You must progress. But when it comes to money, progression is often mistaken for blind accumulation. Accumulation of things, money, and experiences are often the aim. While I choose not to argue today for the value of accumulating money, accumulation can’t be your financial guide. It can’t be as simple as “you are progressing if you are accumulating money, and you’re not progressing if you aren’t accumulating money.” There’s much more to it. There are stages, four stages.
Your aim is to complete the tasks and markers within one classification, and then move on to the next. This will allow you to focus on the right things. This will allow you to progress consistently. And not to get all dramatic up in here, but progressing through these four stages will change your financial life.
During this first stage of your financial life, you are simply trying to survive. But how do you determine when you are done with this stage? As soon as you can check off the following tasks, then you will have made your way through this essential stage:
- Credit card debt free
- One month worth of household expenses saved
- Term life insurance purchased for ten times your income
- Household budget maintained on a regular basis
No matter what the circumstances are, if you haven’t completed the tasks listed above, then you are still struggling financially. You either spend too much money, don’t make enough, or don’t have the financial acumen to understand what to do. It doesn’t matter what stage you think you are in, if you fail to have any of the above things accomplished, then you are fighting for your financial survival. End of story. Complete the tasks, so that you may move on with your life.
While I do believe that if you aren’t progressing forward then you are actually regressing backward, it is possible to be in a good financial place without being in a great financial place. Which brings us to drivin’. You are driving forward to your financial goals. There’s still a bit of a risk that you might fall back into survivin’, but making your way through drivin’ into arrivin’ can permanently solidify your financial success. Check off these accomplishments, and you can reserve your seat in the arrivin’ category.
- Retirement account contributions being made “up to the match
- Three months worth of household expenses saved
- Student loan debt free
- Will or trust documentation completed
Don’t get in a hurry to exit this stage. This stage is all about collecting yourself. You are out of financial danger, and you are forming a plan to put financial trouble behind you forever. Rome wasn’t built in a day, and neither were financial successes. Take your time, form a plan, and make your way through the stages systematically.
Definitions of financial success will always vary, but when you are in the arrivin’ classification, then you are more or less a financial success. You can’t make your way into this classification by simply being smart or having a high income.
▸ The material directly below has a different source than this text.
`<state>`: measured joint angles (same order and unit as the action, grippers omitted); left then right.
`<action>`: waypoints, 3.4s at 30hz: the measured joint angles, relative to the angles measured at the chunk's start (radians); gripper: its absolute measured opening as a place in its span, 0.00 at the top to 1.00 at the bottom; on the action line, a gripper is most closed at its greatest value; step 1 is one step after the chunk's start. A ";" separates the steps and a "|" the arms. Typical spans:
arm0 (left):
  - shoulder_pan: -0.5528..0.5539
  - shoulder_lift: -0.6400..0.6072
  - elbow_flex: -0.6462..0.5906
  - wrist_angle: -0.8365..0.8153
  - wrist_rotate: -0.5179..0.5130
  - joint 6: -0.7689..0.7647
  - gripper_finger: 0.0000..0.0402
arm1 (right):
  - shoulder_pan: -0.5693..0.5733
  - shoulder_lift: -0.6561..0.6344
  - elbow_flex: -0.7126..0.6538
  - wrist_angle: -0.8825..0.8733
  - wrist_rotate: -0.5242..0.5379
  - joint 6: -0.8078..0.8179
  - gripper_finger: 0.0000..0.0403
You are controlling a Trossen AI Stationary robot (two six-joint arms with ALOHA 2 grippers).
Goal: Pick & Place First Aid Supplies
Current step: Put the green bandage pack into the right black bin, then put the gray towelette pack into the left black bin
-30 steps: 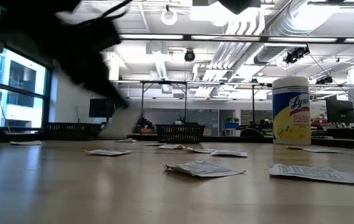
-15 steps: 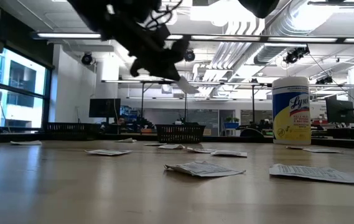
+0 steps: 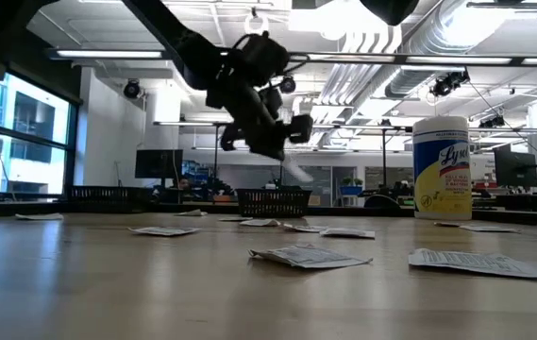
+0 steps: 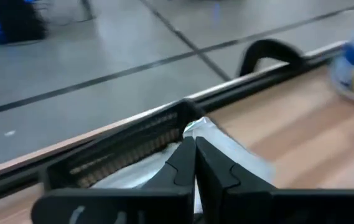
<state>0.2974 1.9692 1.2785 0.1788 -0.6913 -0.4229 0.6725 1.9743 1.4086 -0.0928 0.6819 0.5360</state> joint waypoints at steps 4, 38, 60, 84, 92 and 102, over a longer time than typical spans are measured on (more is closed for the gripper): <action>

You must be intentional.
- Maximum retirement account contributions
- Saving at least 20% of your take-home pay (in addition to retirement fund contributions)
- No car payment
In my opinion, you have arrived when you have taken care of business. I don’t care about the type of car you have, the amount of money you make, or how big your TV is. I only care about you doing the most good with whatever you are working with. By this measure, a household income of $50,000 has the same chance of success as a $200,000 household. Denying this, is a problem. Someone else’s income has nothing to do with you. Don’t worry about the money you aren’t making. Do amazing things with the money that you do earn.
There is something beyond financial success. When you’ve made all the right financial moves, then there will come a time when giving your money away makes the most sense. If you don’t get here, you don’t get here. You can swim around in arrivin’ your entire adult life with a great deal of wealth without ever getting to thrivin’. Thrivin’ is wealth combined with the right mindset. Disagree that you should give away money? Cool. That’s fine with me. Then you are in the arrivin’ stage permanently. I don’t believe that you can truly understand money until you can see (and then act on) the good it can do for others in need. Do these things if you want to complete the financial stages.
- Charitable giving plan in place
- Home paid-off
- Retirement plan in place, fully funded, and ready to payout when necessary
- No need for earned income. Passive income pays the bills.
Will you ever get to thrivin’? I hope so. But very few people do. You may satisfy the markers within arrivin’, but satisfying all the markers of thrivin’ is rare. I hope you get there. Hell, I hope I get there. It’s not because I want to have so much money that I can afford to give it away. My desire to get there has more to do with not depending on the power of money to only serve myself.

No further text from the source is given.